George Hill’s testimony to the House Judiciary Committee also raised new civil liberty concerns about the FBI’s Jan. 6 probe, including whether the Bureau mined Americans’ bank records without court authority and whether the agency possesses video footage it is refusing to release because it identifies undercover agents and human sources who were at the U.S. Capitol that fateful day.
Hill and Friend both are being advised by former Senate investigator Jason Foster, the head of Empower Oversight, a whistleblower support nonprofit. Foster, who worked for years under Sen. Chuck Grassley, said the whistleblowers have provided Congress with a portrait of the FBI that, “keeps feeding public suspicion that it’s too focused on political narratives and not focused enough on fighting crime.”

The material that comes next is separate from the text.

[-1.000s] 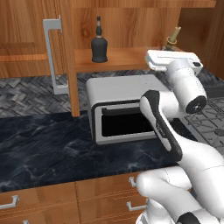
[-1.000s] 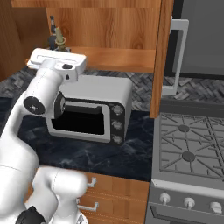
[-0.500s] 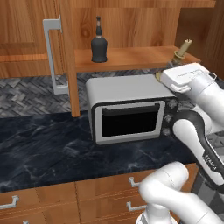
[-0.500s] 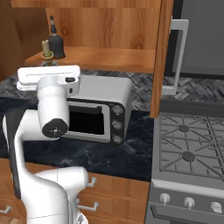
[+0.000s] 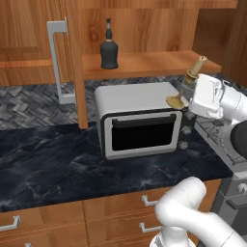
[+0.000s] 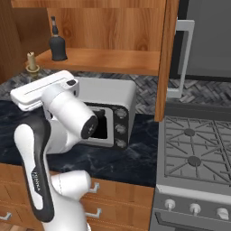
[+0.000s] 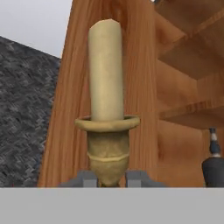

“After 9/11, everybody was upset that we didn’t connect the dots,” Foster said. “We didn’t find a needle in the haystack, and what’s happened since is we turned the FBI into a domestic surveillance organization, and now we collect tens of thousands of haystacks and now it’s even harder to find the needles.
“And this is a perfect example of that, where you have tons of people [who] just want to push numbers, and they want to get tons of cases open so that they can say they’re addressing domestic violent extremism and they can say that there’s a big problem with it.”
“[T]his is another example of the evidence that we’re seeing, that a lot of that just appears to be hype, and it was predicated on just the thinnest” of evidence… The fact that someone is in DC and goes to a rally, as George said, is just not reason [enough] to open up a criminal investigation.”